Worse still is the UI – here embodied by a bizarrely massive and utterly empty hub world. When you’re not on a loading screen you’ll spend much of your playtime running across this empty space, or just fast travelling instead. Look, I’m not going to tell Namco how to make games, but if you’ve reached the point where you need fast travel to navigate what is functionally the game’s menu, then it feels like something might have gone a bit wrong.

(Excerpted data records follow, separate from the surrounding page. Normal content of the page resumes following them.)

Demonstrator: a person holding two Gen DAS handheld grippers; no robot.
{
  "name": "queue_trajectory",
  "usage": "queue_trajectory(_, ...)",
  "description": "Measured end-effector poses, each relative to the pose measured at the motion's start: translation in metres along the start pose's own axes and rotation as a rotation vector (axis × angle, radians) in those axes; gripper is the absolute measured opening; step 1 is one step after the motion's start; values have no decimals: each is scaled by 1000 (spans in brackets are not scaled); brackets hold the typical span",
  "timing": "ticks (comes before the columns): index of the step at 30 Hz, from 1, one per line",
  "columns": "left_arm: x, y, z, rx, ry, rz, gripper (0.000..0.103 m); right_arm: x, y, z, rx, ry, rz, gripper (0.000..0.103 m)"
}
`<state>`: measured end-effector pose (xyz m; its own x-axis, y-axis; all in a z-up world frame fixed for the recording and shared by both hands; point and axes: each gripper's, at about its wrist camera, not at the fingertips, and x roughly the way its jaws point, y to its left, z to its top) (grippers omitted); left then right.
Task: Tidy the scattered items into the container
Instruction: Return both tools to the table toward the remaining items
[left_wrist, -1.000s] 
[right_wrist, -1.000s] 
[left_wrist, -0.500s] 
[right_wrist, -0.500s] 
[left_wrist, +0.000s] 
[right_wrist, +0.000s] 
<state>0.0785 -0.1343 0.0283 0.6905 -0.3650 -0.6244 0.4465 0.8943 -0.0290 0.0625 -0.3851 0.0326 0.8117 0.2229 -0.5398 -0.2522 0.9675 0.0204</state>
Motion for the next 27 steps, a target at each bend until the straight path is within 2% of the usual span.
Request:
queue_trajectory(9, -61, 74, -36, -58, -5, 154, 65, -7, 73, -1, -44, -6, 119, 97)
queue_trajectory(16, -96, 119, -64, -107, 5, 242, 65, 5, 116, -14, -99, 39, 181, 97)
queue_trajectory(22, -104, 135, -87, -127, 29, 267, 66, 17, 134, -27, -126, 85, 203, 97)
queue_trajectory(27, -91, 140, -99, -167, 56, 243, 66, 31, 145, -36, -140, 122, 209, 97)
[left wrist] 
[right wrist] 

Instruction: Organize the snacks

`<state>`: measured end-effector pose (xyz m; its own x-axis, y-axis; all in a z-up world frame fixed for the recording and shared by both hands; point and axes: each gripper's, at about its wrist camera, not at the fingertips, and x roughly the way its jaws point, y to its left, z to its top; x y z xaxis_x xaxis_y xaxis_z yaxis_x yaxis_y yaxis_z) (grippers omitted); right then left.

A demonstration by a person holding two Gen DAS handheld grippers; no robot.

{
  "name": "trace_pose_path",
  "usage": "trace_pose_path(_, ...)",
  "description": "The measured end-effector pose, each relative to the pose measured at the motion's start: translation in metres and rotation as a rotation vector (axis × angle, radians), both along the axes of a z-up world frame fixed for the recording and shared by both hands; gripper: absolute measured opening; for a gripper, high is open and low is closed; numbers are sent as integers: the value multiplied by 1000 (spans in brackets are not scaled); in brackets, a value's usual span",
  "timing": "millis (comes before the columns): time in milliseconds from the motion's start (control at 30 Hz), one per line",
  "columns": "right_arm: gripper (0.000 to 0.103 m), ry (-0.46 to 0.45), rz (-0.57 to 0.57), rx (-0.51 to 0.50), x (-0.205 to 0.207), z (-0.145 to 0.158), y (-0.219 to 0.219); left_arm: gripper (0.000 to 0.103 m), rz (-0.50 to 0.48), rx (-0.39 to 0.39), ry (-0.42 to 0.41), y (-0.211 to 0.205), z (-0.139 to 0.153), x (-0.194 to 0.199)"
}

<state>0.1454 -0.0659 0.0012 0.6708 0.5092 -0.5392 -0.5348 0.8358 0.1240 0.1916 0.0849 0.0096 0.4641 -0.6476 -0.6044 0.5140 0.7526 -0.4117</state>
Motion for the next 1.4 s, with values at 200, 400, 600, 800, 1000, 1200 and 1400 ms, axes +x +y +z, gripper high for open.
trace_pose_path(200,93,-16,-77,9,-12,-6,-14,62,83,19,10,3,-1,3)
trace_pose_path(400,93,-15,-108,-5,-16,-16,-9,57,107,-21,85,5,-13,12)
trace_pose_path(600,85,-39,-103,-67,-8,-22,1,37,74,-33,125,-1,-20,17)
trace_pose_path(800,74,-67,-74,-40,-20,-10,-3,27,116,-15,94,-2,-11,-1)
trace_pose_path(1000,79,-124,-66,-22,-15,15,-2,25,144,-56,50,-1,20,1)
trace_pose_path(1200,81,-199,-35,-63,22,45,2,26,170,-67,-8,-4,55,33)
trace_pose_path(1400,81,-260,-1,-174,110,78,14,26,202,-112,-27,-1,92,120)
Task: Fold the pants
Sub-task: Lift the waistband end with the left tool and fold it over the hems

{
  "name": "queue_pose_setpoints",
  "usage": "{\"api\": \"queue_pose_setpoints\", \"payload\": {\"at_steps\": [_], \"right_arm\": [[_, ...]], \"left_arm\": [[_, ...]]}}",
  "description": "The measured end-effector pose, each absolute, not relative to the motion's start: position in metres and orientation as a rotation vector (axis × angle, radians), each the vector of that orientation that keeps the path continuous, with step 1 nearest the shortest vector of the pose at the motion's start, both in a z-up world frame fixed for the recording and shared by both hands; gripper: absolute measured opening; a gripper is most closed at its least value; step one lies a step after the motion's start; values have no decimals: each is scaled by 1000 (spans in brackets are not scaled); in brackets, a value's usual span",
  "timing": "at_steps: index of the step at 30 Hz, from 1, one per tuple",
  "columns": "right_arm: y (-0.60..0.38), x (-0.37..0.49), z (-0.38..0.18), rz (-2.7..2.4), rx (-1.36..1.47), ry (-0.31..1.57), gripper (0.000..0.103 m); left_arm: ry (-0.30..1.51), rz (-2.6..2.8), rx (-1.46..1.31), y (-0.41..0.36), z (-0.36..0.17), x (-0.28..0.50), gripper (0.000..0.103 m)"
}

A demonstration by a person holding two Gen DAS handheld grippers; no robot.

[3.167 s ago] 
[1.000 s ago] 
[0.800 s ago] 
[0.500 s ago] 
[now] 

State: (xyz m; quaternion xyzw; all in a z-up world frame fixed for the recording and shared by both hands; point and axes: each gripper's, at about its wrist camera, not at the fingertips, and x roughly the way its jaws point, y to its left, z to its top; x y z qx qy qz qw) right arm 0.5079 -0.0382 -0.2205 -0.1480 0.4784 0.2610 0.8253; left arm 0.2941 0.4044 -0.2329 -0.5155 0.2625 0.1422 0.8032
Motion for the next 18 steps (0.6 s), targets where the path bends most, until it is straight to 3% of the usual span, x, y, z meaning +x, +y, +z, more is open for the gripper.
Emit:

The core combat in Jump Force is infectiously fun, striking just the right line between depth and accessibility. It’s absolutely joyous thrashing Frieza with Naruto’s Nine-Tails, and Jump Force nails the silly spectacle that’s made so many Shonen Jump series such perennial favourites.
The reduced emphasis on combos keeps things fast-paced and fun, positioning Jump Force as one of the more accessible fighting games – think Super Smash Bros. – but there’s enough tricky timing and depth to the roster that there’s still hope for some sort of competitive scene to sprout up around it.
The problem is that outside of the actual gameplay, everything else about Jump Force feels unfinished. The hub world is an utter disaster, the character creator feels flat, the roster is unbalanced, and you are almost guaranteed to give up on the story mode before you get to the end.